Another story was of the 'logging camp' where Dad & a couple of his buddies were somewhere cutting Port Orford white cedar to be made into 'battery separators.' Vake came and looked at the 'operation' and decided to have nothing to do with it. They had hired a mule to drag the logs out to a specified place (where I think they were going to dump them over the bank and haul them all out at once - probably at night). Anyway, during this operation, they ran out of food. There was only a couple of potatoes, maybe some bacon, and some evaporated milk left. Well, Dad made a stew/soup which went over as a real hit! (He was still making this kind of thing - by the gallon, & freezing it - in the years between when both Bette & he died.)

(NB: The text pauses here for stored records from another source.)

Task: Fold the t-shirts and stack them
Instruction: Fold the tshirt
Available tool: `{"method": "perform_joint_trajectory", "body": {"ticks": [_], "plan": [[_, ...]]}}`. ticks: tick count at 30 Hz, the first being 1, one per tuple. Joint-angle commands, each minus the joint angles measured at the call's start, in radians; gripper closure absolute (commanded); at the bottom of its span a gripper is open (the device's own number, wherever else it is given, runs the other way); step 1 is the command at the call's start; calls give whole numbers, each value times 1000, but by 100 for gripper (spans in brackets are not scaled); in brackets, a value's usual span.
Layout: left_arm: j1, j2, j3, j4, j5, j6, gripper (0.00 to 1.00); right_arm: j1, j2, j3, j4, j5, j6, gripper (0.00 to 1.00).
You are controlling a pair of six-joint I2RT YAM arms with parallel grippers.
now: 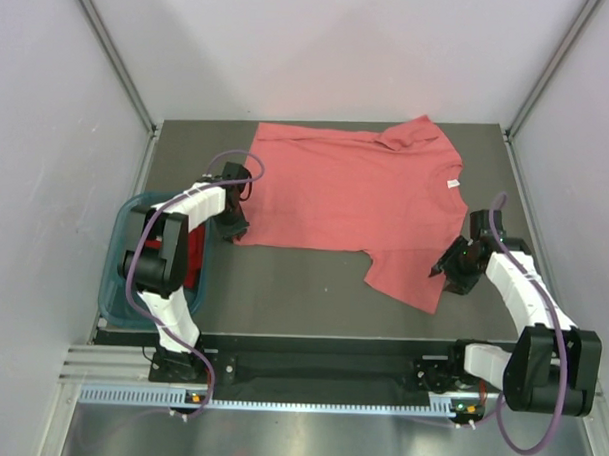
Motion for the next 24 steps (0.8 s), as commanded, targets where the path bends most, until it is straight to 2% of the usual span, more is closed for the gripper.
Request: {"method": "perform_joint_trajectory", "body": {"ticks": [1,4,8,11,17,24], "plan": [[6,-12,13,14,-29,10,76,-23,15,-9,26,19,32,50],[8,-15,13,12,-25,18,82,-44,29,-37,43,-1,47,52],[6,-25,1,15,-25,27,85,-46,52,-65,61,-10,56,58],[6,-34,-11,17,-26,38,89,-44,50,-78,46,-19,53,59],[8,-54,-28,34,-28,56,90,-37,9,-112,-4,12,52,58],[8,-35,-28,38,-13,64,93,6,21,-155,23,30,67,60]]}}
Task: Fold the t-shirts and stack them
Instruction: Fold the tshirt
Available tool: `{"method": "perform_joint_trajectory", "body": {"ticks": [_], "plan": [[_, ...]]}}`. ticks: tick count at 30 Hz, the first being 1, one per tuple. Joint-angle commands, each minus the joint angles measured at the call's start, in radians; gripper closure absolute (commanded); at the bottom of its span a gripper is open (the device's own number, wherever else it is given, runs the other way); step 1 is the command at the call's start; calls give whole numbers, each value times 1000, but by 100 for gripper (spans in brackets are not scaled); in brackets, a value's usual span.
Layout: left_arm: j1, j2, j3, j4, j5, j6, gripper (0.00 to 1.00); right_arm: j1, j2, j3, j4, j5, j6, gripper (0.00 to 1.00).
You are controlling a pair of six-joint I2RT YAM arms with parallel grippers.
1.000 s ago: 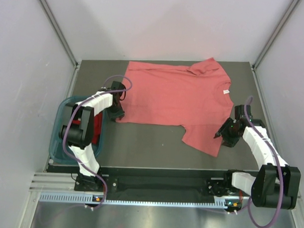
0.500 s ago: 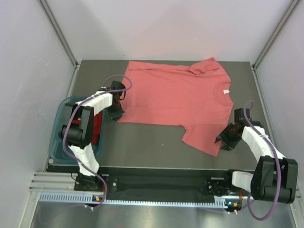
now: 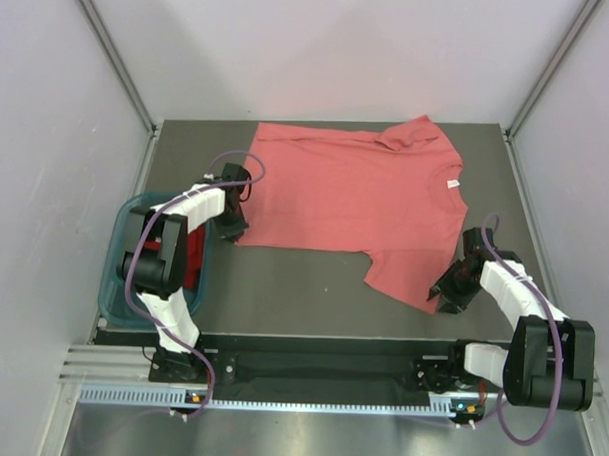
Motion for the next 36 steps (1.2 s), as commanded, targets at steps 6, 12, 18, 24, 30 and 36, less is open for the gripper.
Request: {"method": "perform_joint_trajectory", "body": {"ticks": [6,12,18,24,30,36], "plan": [[8,-28,-2,22,0,19,95,11,-7,-52,29,29,30,63],[9,-27,-4,20,6,22,96,23,41,-50,80,25,45,67],[11,-34,-7,22,12,25,97,23,52,-61,110,11,53,77],[11,-37,-13,24,14,28,100,23,32,-59,138,3,50,85],[11,-43,-10,22,21,31,100,23,21,-32,149,3,37,100],[11,-71,-5,17,35,40,100,22,-43,20,138,12,40,100]]}}
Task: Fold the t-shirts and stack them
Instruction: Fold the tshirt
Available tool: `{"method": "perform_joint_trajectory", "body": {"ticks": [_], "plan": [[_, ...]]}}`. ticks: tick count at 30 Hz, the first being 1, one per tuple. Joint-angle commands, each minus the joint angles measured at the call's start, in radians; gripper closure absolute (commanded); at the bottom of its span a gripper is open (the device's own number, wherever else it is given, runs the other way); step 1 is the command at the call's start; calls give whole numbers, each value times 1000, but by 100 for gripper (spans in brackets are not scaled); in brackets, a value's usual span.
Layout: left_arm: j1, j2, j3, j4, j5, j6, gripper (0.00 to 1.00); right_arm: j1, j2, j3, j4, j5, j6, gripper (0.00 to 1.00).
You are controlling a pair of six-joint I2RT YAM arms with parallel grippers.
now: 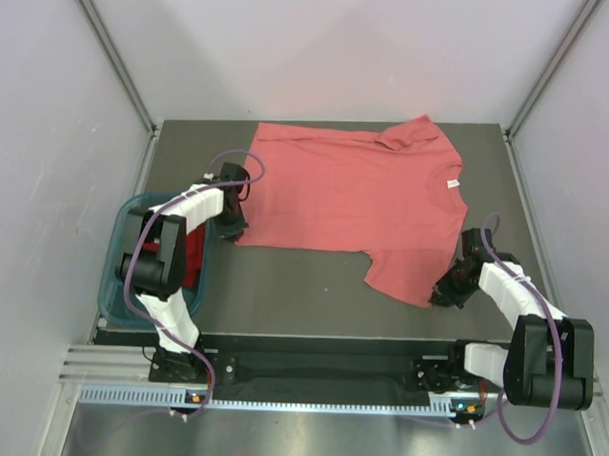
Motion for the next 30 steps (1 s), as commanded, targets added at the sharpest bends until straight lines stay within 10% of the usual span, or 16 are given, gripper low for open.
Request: {"method": "perform_joint_trajectory", "body": {"ticks": [1,13,30], "plan": [[5,-68,1,4,14,19,100,9,-73,64,80,36,1,100],[5,-222,131,-73,37,59,100,-102,-149,560,53,180,-80,100],[-76,-420,705,-148,54,246,100,-111,-170,1418,-20,283,-219,100]]}}
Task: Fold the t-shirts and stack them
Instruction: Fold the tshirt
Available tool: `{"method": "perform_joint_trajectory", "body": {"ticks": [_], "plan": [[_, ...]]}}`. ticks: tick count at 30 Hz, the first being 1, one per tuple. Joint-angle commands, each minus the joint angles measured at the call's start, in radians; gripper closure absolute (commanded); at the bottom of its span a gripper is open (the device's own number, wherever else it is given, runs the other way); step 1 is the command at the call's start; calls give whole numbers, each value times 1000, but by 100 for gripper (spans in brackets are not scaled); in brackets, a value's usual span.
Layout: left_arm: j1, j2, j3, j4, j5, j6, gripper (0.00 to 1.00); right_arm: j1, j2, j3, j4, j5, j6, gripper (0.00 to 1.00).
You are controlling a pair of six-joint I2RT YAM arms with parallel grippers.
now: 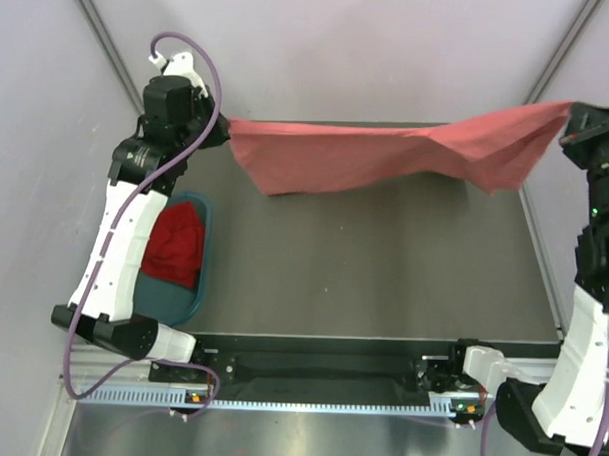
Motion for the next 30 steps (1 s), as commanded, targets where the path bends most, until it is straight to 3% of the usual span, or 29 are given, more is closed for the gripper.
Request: {"method": "perform_joint_trajectory", "body": {"ticks": [1,7,16,18,23,30], "plan": [[-46,-45,105,6,-40,83,100,-17,-60,121,36,65,-71,100],[-57,-85,286,35,-94,137,100,-17,-126,212,67,119,-161,100],[-76,-78,571,78,-160,203,100,-13,-221,207,234,99,-246,100],[-76,-93,545,126,-161,217,100,-11,-207,225,253,88,-263,100],[-76,-269,165,561,-197,243,100,-5,-144,255,305,104,-289,100],[-76,-170,215,606,-212,243,100,-4,-64,249,372,107,-292,100]]}}
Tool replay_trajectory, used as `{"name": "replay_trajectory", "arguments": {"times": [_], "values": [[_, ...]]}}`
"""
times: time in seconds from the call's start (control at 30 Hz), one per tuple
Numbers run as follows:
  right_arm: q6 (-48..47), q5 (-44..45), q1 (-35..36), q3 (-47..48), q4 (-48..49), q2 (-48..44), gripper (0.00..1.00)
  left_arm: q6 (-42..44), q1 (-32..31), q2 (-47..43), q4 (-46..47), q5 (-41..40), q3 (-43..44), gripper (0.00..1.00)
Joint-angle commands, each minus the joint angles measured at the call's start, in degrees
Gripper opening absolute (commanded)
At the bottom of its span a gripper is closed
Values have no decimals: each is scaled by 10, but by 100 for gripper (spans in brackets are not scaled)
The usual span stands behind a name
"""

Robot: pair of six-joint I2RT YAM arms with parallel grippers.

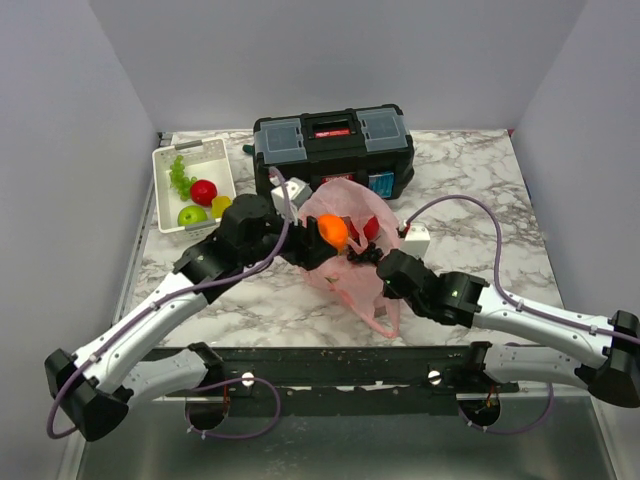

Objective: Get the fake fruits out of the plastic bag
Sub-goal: Take out the fake fruit from the plastic bag, then place the fake fruit in the bin.

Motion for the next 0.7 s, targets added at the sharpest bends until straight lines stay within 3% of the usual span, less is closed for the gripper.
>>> {"name": "replay_trajectory", "arguments": {"times": [0.0, 0.13, 0.37, 0.67], "values": [[-1, 67, 3, 31, -47, 7, 1, 15, 48, -50, -53, -80, 23, 20], [-10, 63, 3, 33, -49, -8, 1, -7, 115, -54, -94, -162, 29, 15], [-2, 43, 3, 2, -37, -56, 1, -76, 261, -21, -120, -214, 31, 13], [5, 35, 3, -5, -40, -82, 1, -267, 499, 78, -56, -76, -3, 12]]}}
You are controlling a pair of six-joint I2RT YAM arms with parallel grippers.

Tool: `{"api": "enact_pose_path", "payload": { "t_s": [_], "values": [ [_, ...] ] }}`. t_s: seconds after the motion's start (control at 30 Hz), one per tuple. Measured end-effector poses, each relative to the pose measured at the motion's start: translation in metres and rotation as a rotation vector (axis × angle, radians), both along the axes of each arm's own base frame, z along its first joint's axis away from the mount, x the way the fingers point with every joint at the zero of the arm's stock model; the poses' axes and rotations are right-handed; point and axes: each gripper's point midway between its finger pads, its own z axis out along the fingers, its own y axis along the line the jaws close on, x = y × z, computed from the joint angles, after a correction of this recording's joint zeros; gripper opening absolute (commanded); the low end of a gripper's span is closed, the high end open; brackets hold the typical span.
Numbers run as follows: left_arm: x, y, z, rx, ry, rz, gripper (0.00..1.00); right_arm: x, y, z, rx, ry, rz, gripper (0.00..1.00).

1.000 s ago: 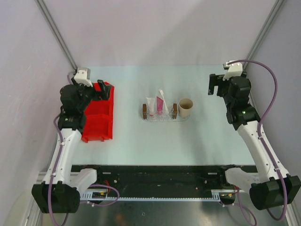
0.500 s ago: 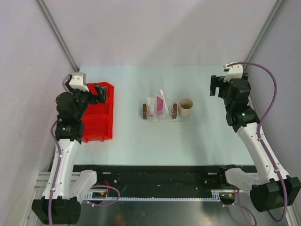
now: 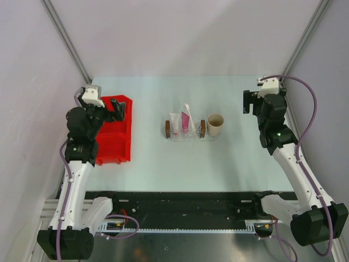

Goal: Prepare toiletry sets of a toothbrush and toothpaste on the tray

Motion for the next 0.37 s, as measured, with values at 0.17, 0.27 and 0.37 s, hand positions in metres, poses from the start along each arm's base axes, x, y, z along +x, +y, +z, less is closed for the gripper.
{"api": "enact_pose_path", "payload": {
  "t_s": [0.17,0.27,0.37],
  "values": [
    [0.002,-0.002,-0.003,-0.002,0.01,-0.011,1.0,0.002,0.0,-0.002,-0.01,0.0,-0.004,1.0],
    [0.003,-0.003,-0.006,-0.005,0.021,-0.018,1.0,0.002,0.0,-0.008,-0.019,0.014,-0.005,1.0],
    [0.004,-0.005,-0.009,-0.011,0.03,-0.027,1.0,0.002,-0.002,-0.013,-0.026,0.025,-0.015,1.0]
  ]
}}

Susan adds: Add clams, and you have Vake's famous clam chowder.
Whether from this operation or another logging project, Vake ended up the owner of a stack of Port Orford White Cedar planks that he had the local cabinet maker mill into tongue-and-groove paneling. He used the paneling to finish the second story of his house on 30th Street in Florence. That was the 1950s, but he was a natural ecologist to observe that the White Cedar grew nowhere north of the Umpqua River, and that some sort of disease was killing it off. It turns out that the tree was affected by a root fungus, and when last I checked, scientists were working on breeding a resistant variety.